THE TASK> From the line with "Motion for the" through the final line, please write out the listing exactly, including both of those lines.

─── GIVEN MATERIAL ───

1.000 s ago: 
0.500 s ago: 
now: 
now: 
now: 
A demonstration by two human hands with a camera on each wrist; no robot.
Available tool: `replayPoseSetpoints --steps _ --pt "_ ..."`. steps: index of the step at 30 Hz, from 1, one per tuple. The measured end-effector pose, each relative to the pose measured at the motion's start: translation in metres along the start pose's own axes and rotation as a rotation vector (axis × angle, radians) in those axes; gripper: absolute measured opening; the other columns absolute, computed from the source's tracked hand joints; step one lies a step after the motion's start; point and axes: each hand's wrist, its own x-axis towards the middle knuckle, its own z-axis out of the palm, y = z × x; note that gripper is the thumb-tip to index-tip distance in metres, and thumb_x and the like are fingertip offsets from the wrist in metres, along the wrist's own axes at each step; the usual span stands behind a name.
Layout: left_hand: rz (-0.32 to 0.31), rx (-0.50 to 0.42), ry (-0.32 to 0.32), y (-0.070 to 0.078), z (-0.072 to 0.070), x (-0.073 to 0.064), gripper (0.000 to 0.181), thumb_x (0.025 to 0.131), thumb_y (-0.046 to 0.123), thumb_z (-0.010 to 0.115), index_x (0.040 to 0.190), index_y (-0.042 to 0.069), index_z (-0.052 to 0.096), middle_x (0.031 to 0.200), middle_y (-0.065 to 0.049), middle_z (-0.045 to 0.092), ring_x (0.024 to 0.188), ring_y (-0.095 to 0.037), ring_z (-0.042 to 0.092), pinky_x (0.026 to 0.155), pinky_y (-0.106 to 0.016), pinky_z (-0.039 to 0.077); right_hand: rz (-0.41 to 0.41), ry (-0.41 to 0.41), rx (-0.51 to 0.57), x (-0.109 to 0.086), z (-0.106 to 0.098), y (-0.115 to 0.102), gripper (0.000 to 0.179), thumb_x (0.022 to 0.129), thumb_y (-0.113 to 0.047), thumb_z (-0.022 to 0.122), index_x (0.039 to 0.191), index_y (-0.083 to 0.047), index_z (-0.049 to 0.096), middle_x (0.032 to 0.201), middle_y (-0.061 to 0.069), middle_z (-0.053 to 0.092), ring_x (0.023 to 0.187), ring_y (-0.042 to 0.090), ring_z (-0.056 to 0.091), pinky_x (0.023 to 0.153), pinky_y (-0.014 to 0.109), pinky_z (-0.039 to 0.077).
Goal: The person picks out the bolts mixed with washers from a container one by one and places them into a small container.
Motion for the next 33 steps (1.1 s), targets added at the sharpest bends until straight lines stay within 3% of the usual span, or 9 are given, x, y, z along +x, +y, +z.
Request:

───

COMPLETED TASK>
Motion for the next 33 steps (1.1 s), targets added at the sharpest bends until straight lines stay within 3% of the usual span, or 9 are given, x, y, z along +x, +y, +z.
Request:

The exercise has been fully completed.